The Arc – a Visitor Center for Arctic Preservation
© Snøhetta & Plomp

The Arc – a Visitor Center for Arctic Preservation Storage

Snøhetta as Architects

In Longyearbyen, Svalbard, 78° north of the Earth’s equator, Snøhetta has designed a visitor center for Arctic preservation storage called The Arc, referencing its location in the Arctic and its function as an archive for world memory. Commissioned by Arctic Memory AS, the visitor center will showcase content from the Svalbard Global Seed Vault – the world's largest secure seed storage, and the Arctic World Archive – a vault that aims to preserve the world's digital heritage. In collaboration with the Norwegian Natural History Museum, the visitor center will further provide its audience with insights into how the Svalbard Archipelago's unique geology has transformed over millions of years.

 

The architecture divides the visitor center into two separate volumes; the entrance building and the exhibition building.
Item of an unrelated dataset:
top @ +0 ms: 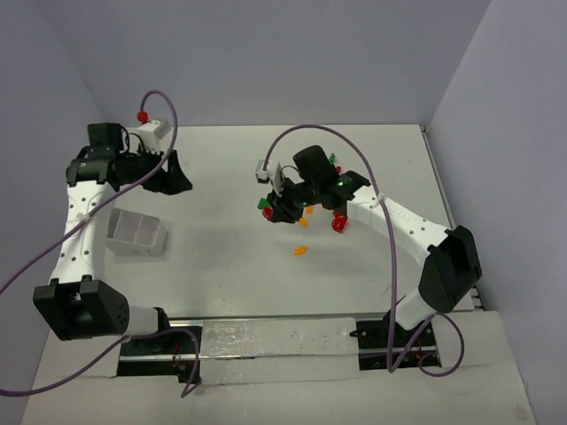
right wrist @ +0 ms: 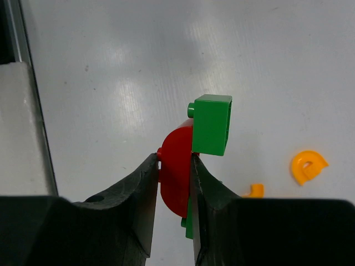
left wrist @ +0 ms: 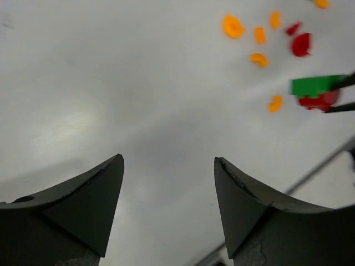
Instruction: Sort the legos into containers by color
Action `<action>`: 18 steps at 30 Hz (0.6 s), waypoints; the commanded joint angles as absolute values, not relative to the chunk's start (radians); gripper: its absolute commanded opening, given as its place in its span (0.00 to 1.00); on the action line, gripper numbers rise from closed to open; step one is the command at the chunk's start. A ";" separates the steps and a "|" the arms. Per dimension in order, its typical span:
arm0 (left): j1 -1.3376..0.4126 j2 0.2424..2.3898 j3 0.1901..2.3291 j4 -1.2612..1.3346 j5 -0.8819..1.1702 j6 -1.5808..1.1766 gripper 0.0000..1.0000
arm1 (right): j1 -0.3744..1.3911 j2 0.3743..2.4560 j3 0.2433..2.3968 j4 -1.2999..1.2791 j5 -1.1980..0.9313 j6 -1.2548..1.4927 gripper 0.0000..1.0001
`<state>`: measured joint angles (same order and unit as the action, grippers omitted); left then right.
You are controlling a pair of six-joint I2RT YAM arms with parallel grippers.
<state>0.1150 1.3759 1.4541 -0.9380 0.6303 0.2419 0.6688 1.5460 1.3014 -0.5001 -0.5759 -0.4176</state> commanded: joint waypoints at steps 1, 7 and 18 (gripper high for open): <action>0.017 1.353 1.358 -0.832 0.790 -0.064 0.76 | 0.735 1.454 1.296 -0.499 -0.413 -0.594 0.00; -0.070 1.350 1.278 -0.747 0.879 -0.193 0.80 | 0.812 1.415 1.300 -0.461 -0.340 -0.619 0.00; -0.188 1.314 1.167 -0.573 0.949 -0.328 0.77 | 0.890 1.477 1.424 -0.540 -0.382 -0.561 0.00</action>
The entrance building contains visitor functions such as lobby, ticketing, wardrobe and a café, as well as production facilities for the Arctic World Archive and technical rooms. A structural frame of cross laminated timber in combination with stiffening wall discs in solid wood forms a rectangular building volume that rests on pile foundations in the bedrock. The building is suspended off the ground to prevent heating of permafrost and accumulation of snow. The entrance building is clad with burnt wood and dark glass panels, while the interiors consist of exposed wood elements. Roof areas are designed to accommodate solar panels for harvesting solar energy.

 

The entrance building and the exhibition building contrast each other in form, texture and color. While the entrance building is rational and stoic, the exhibition building expresses a unique shape, scale and spatial sequence, designed as a timeless, scale-less form that is both familiar and otherworldly at the time. From the outside, the exhibition building appears as a robust monolith – its outer surface formed by the erosion of the site’s unique and often extreme weather conditions. It may also resemble an organic form drilled out of the ground, exposing the stratification of the Earth’s surface. 

 

Access to the exhibition building occurs across a glass access bridge, which is used to organize visitors into smaller groups. On the access bridge one is exposed to the surroundings and can experience from a single vantage point the towering geological formations to the south, the spectacular views to the north and the exterior of the exhibition building. The contrasting volumes are designed to give visitors the experience of going from a familiar entrance into a real vault inside the permafrost of Svalbard.

 

Inside the dramatic vertical vault of the exhibition building forms a powerful digital archive where both permanent and temporary exhibits are experienced first-hand. From floorboards at the ground level visitors can visually retrieve what is stored inside the Arctic World Archive and the Svalbard Global Seed Vault. Content stored in these vaults currently spans from Edvard Munch’s art collection and the Vatican’s 1 500-year-old manuscripts, to film clips of the Brazilian football player Pelé and the largest collection of the World’s seeds. The Vault is kept at 4° Celsius and has muted lighting to further amplify the experience of being inside one of the real vaults. The vaults’ content can be experienced through projections on the walls, managed by touch screens, VR experiences and other physical and digital exhibit elements, developed in close collaboration with the storytelling agency Tellart. 

 

At the heart of the Vault lies the Ceremony room, a conditioned auditorium that can be used both for digital projections, deposit ceremonies for the vaults, lectures and talks, as well as for individual contemplation and reflection. The core of the ceremony room has a bright wood interior, in contrast to the dark wood trim on the outer shell. The centerpiece of the ceremony room is a large deciduous tree representing the vegetation that has previously grown on Svalbard, where leaf fossils of both ancient trees (Metaseqoia and Ginko) and more well-known deciduous trees have been found dated back more than 200 million years. Elm, Birch, Lime, Chestnut and many other broadleaf species grew on Svalbard 56 million years ago when the temperature was 5-8° Celsius higher. At the current rate of carbon emissions, temperatures could rise high enough for a forest to grow again on Svalbard within only 150-200 years. The tree in the ceremony room is both a symbol of the past and a call to action – a living icon for global warming and our responsibility to preserve the Arctic, and all of nature, for future generations.

 

The Arc aims to educate visitors and inspire innovative preservation solutions for the world’s food and digital resources. It further emphasizes the value of the unique climatic and political stability one finds beyond the Arctic Circle, in the permafrost of Svalbard, serving as a reminder of how we should take care of the world’s resources for future generations to come.